I met my true love, Mike, at Tanglewood because he and his late wife had a house behind Tanglewood and he would walk to concerts, so he loves music. I love music. But prior to that, remember those years I was saying that everybody was circulating around in our twenties? I wasn't really circulating that much because I didn't know what I was doing or what I wanted. My father used to accuse me of, and I quote, "running from the field of battle." But my sister was a pretty little thing and she wanted to please Daddy. She had well-vetted suitors with jackets and it was my job to entertain them while my sister stepped out of the bathtub. I was expected to serve the fruit and keep them talking until she arrived. And Mike was one of them.

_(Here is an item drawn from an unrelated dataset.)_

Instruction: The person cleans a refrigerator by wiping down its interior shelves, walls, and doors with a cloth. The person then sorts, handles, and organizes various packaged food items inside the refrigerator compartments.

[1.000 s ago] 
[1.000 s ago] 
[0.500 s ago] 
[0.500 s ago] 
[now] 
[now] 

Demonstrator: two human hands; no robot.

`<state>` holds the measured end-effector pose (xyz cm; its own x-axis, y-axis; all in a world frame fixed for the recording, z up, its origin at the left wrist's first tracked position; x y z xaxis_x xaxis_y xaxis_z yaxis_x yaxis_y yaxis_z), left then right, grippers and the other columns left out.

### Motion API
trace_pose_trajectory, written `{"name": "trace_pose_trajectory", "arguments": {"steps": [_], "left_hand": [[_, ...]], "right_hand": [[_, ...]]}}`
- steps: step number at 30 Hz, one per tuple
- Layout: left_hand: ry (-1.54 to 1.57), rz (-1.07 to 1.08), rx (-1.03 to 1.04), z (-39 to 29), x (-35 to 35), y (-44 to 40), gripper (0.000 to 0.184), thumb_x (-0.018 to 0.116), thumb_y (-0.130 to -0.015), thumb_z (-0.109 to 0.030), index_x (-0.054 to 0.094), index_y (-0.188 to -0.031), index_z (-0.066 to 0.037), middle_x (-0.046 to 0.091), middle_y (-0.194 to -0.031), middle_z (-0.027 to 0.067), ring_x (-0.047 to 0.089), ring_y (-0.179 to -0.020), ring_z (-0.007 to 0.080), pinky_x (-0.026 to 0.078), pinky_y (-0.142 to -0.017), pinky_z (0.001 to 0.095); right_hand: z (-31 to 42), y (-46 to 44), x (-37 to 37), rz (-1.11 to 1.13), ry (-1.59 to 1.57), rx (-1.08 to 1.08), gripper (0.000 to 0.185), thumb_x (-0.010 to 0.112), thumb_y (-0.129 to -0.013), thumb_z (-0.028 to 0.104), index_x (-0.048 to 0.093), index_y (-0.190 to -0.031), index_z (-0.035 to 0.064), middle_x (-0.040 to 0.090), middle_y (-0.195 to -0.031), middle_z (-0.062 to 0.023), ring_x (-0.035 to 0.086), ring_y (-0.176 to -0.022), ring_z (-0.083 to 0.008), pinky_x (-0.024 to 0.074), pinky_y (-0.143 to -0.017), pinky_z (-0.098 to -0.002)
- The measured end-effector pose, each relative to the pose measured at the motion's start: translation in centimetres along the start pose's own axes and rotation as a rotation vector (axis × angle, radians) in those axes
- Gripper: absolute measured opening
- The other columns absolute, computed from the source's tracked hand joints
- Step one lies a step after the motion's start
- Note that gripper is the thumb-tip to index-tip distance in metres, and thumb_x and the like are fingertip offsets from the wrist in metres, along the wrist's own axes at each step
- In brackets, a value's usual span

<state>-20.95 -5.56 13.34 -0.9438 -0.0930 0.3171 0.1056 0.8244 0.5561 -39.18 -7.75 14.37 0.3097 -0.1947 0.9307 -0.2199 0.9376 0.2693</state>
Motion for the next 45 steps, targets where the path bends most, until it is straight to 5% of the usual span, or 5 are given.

My moniker for him in my mind was "guard dog" because he seemed so wary and protective, like a Secret Service agent and I said, well, if she marries him, she'll be well protected, which was not at all of interest to me at that time, but is now, and I am very well protected.

I like the archival journey of things.

Because I had a pretty rotten family life growing up and I’ve lost a child, I have made families of all the people that I have had to do with. I'm trying, right now, to get my grade school class together to see each other as we turn eighty. My summer camp went under in 1970 and somebody who is bent the way I am made a two-day reunion in New England somewhere and believe me, I was there with bells on. They even made a movie about the camp and I sat in that armchair right there and talked about how it was when World War II ended at camp and when we got the word of unconditional surrender from the Japanese.

I remember when the director of the American Symphony Orchestra, Leon Botstein, was about to give a talk and he couldn't find his notes and it took him a nanosecond to say, "Well, never mind my notes. I’ll talk about anything," and boy he can. So I'm not Leon Botstein, but I can say some things. Somebody with his initials, Leonard Bernstein, owned these very dishes. That was his breakfast set. That I didn't know when I bought them at auction. I buy things at auction once in awhile because I like the archival journey of things and when Bernstein died, his family auctioned what they didn't and this was 58 pieces of an incomplete set.

I got the whole thing for $200 and it's Wedgwood and that's about what you would pay for two or three pieces nowadays and it has this wonderful history. That charger plate on the wall was also his, and it says in Dutch "In the concert of life, no one gets a program."